The company began trading in the British optical retail market in 1983 in Nottingham, before opening practices in Peterborough, Leeds, Mansfield, Luton and Derby in 1984. Boots Opticians Ltd was formed as a subsidiary of Boots The Chemists Ltd in 1987, with the acquisition of Clement Clarke Ltd. and Curry and Paxton Ltd.

All of Boots Opticians' laser eye surgeries were bought by Optical Express in late 2004.

On 29 January 2009, it was announced that Boots Opticians were to merge with Dollond & Aitchison, forming a chain of 690 stores and 5,000 staff after Boots purchased a controlling share in D&A. In May 2019, the company was reported to be considering closing more than 200 stores within two years.

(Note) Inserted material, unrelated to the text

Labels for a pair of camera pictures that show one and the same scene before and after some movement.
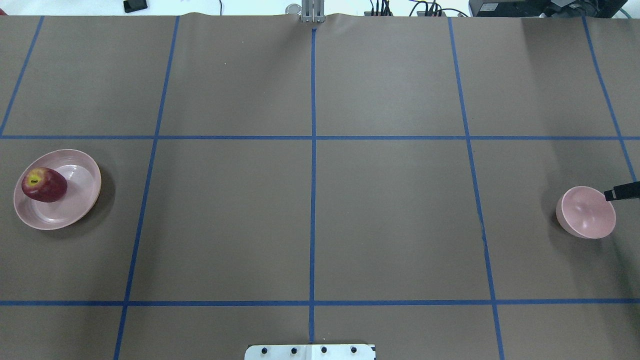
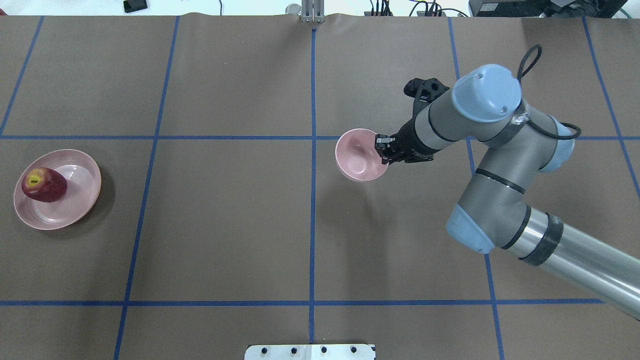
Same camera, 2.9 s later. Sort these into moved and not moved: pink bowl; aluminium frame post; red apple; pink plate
Moved: pink bowl
Not moved: red apple; pink plate; aluminium frame post

As of 2020 there were around 630 stores, 180 of them operated by franchisees. Amid falling sales during the COVID-19 pandemic, plans to close 48 stores were announced in July 2020.

== Misconduct case ==
In February 2019, the General Optical Council (GOC), the regulator for the optical professions in the UK, imposed a fine of £50,000 – the maximum allowed – on Boots Opticians Professional Services Ltd for mishandling a whistleblower case. In 2014, an optometrist employed by Boots had uncovered deficiencies in earlier work of another employee, affecting several patients, and Boots management had not responded appropriately. The GOC ruled that the company's fitness to carry on business was "impaired by reason of misconduct".